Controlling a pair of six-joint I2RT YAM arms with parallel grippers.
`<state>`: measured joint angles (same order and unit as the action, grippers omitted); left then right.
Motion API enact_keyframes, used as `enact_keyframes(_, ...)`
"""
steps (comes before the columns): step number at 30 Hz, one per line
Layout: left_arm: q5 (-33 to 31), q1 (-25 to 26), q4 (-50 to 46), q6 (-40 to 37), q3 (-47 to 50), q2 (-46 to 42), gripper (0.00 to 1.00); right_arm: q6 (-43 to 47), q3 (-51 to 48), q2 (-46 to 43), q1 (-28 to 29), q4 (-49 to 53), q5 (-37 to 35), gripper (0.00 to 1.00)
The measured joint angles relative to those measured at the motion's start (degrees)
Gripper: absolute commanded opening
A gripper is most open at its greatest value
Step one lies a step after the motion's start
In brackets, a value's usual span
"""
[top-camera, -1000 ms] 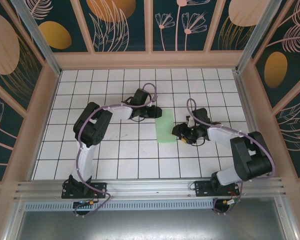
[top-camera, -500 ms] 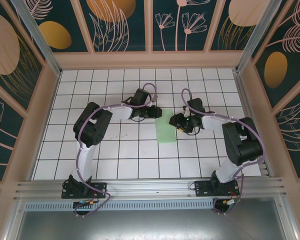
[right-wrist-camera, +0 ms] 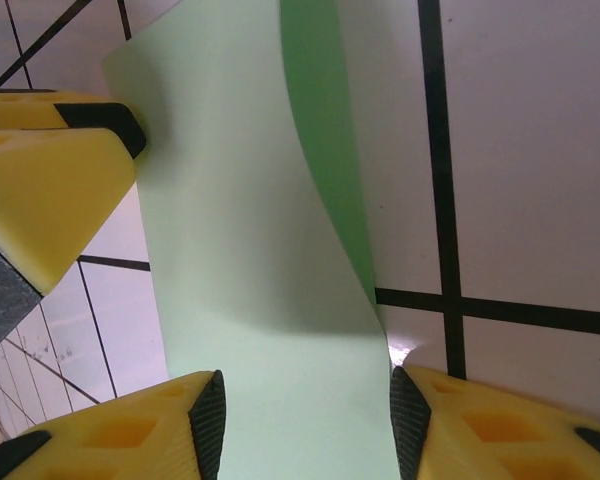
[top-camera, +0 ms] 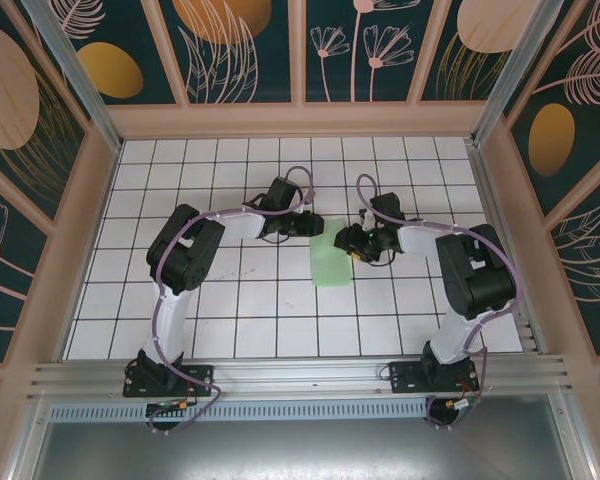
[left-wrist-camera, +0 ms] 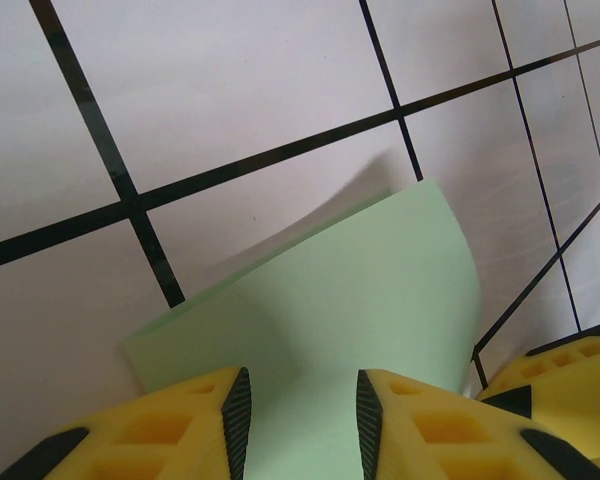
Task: Fold a paper plane with a square sheet of paper (fold left side to right side)
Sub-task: Fold the triangle a second time at the center of the table.
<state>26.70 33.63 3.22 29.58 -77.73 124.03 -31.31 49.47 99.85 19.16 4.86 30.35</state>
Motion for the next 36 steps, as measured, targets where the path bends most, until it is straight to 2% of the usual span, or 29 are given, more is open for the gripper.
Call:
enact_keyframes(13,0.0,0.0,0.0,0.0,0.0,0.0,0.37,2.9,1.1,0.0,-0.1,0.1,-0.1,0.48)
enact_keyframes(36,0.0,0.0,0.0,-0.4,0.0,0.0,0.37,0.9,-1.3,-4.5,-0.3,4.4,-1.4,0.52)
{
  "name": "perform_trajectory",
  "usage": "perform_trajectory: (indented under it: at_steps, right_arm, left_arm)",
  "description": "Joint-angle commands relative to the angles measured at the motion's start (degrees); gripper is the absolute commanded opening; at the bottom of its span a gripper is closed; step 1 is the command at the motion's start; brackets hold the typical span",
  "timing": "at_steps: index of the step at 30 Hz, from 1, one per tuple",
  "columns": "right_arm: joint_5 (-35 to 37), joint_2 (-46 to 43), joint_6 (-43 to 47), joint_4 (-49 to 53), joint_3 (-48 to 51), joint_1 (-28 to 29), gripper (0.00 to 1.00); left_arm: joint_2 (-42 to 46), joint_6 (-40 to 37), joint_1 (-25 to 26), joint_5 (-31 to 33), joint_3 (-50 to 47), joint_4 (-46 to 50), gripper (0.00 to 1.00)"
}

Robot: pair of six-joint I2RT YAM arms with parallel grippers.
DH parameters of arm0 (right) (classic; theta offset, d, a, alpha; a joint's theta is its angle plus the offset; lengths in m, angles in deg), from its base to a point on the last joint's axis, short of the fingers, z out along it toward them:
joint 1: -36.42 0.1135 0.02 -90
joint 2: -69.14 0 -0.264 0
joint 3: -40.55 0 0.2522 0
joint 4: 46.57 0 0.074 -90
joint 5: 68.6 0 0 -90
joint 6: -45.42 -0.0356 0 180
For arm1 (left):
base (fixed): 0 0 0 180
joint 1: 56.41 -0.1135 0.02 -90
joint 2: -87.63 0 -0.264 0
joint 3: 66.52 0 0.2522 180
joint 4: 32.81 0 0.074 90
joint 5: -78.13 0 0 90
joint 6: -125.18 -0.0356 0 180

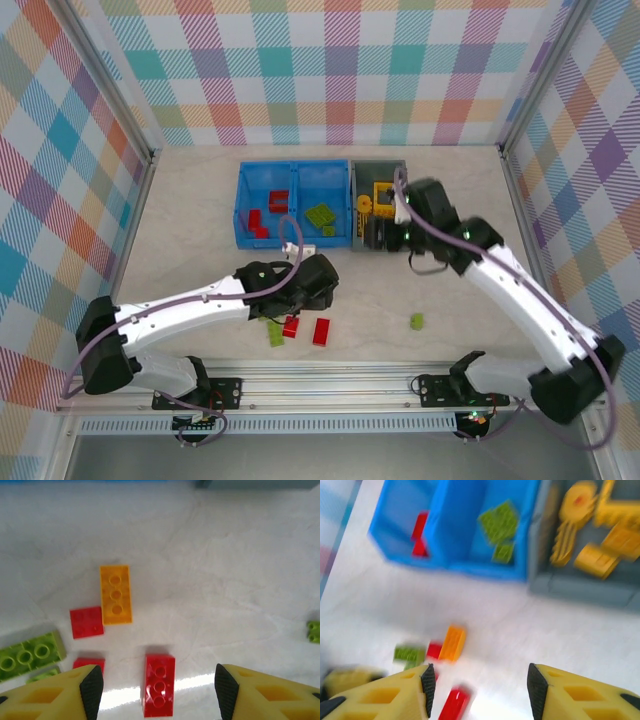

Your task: Sort the legos into containers by color

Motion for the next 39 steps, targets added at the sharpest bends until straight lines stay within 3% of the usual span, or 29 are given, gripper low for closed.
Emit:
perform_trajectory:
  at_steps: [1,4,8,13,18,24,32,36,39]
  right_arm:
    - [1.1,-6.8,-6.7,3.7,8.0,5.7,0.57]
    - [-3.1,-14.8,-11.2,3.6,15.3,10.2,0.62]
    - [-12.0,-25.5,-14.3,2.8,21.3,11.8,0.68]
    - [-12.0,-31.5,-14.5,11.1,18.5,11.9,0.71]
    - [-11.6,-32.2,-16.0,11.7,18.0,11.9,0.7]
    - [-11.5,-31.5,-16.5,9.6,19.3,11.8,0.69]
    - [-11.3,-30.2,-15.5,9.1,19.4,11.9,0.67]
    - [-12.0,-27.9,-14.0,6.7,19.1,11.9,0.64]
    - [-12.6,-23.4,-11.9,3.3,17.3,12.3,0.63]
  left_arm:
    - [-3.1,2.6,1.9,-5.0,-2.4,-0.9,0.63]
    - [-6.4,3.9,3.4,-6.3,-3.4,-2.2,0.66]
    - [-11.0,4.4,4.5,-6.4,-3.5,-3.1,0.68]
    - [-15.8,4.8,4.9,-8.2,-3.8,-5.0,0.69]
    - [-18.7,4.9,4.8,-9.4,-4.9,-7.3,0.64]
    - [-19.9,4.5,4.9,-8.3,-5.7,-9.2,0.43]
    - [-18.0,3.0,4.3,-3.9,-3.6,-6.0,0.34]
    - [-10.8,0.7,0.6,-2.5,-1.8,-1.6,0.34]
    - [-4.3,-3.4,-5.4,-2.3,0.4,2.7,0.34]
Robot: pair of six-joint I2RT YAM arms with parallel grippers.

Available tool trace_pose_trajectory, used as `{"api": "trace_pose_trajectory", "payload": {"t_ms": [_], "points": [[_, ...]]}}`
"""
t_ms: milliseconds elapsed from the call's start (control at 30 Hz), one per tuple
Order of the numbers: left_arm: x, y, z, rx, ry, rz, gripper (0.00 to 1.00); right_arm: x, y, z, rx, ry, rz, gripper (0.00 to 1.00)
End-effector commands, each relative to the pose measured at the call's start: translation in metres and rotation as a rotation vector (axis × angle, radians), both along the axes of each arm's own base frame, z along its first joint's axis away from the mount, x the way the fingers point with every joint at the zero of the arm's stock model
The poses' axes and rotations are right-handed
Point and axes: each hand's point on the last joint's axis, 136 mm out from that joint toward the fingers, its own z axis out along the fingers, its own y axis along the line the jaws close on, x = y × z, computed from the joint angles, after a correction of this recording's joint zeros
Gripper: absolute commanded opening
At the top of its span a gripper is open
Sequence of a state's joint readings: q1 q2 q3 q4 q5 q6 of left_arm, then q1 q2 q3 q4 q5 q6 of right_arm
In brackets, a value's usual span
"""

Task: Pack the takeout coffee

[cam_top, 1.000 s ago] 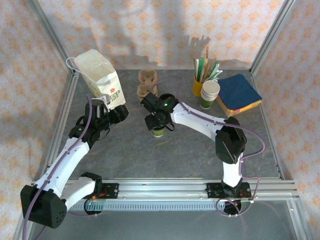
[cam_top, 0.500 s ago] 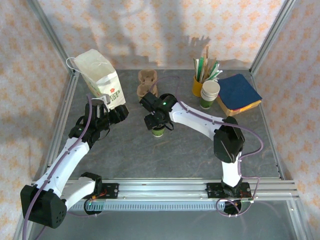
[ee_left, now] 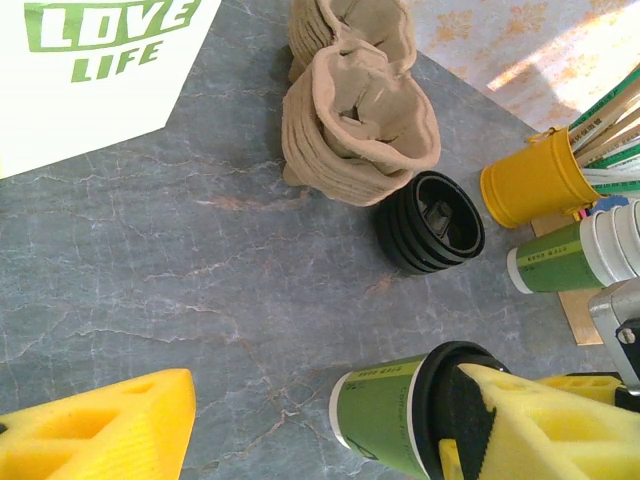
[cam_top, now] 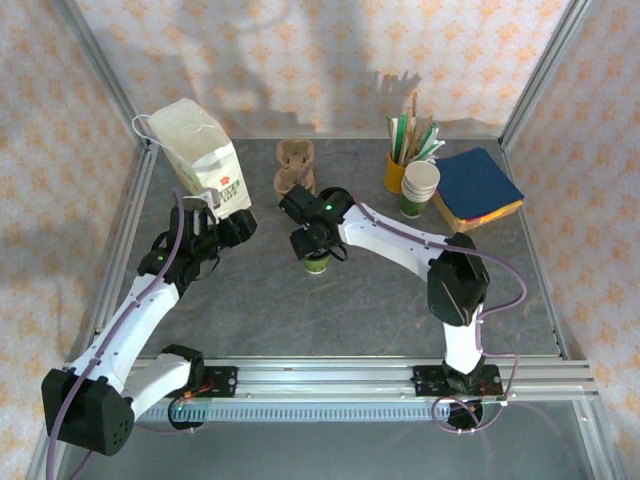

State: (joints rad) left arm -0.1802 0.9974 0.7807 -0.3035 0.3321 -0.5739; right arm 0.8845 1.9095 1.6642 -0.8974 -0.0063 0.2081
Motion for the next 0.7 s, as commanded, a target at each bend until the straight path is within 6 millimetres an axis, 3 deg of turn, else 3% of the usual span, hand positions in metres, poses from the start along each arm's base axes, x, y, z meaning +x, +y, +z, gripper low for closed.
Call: {"api": "trace_pose_trajectory", "payload": {"t_ms": [0,200,533,667], "points": [[0.005,0.002,0.007,0.008,-0.028,0.000,0.70,0.006,-0.051,-0.008,-0.114,0.002,-0.089,0.69],[0.003,0.003,0.007,0.011,-0.026,0.003,0.70,0.018,-0.100,-0.004,-0.103,-0.015,-0.188,0.70],[-0.001,0.006,0.007,0.022,-0.028,0.011,0.70,0.035,-0.209,-0.012,-0.126,0.000,-0.408,0.69],[-0.001,0.007,0.008,0.021,-0.028,0.012,0.70,0.041,-0.244,-0.006,-0.110,-0.019,-0.494,0.69]]}}
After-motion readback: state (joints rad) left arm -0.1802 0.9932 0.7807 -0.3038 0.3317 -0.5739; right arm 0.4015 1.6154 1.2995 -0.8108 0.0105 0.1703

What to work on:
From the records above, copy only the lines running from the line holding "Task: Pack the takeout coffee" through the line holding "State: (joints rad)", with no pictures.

Answer box:
Task: Pack the takeout coffee

[cam_top, 1.000 s ago] 
[cam_top, 0.500 s ago] 
[ee_left, now] 
[cam_top, now] 

State: (joints rad) left arm -0.1802 0.9974 0.7807 -0.3035 0.3321 -0.5739; right arm 0.8845 1.9095 1.6642 -0.8974 -0.0063 0.2081

This exercise requires no additional answer.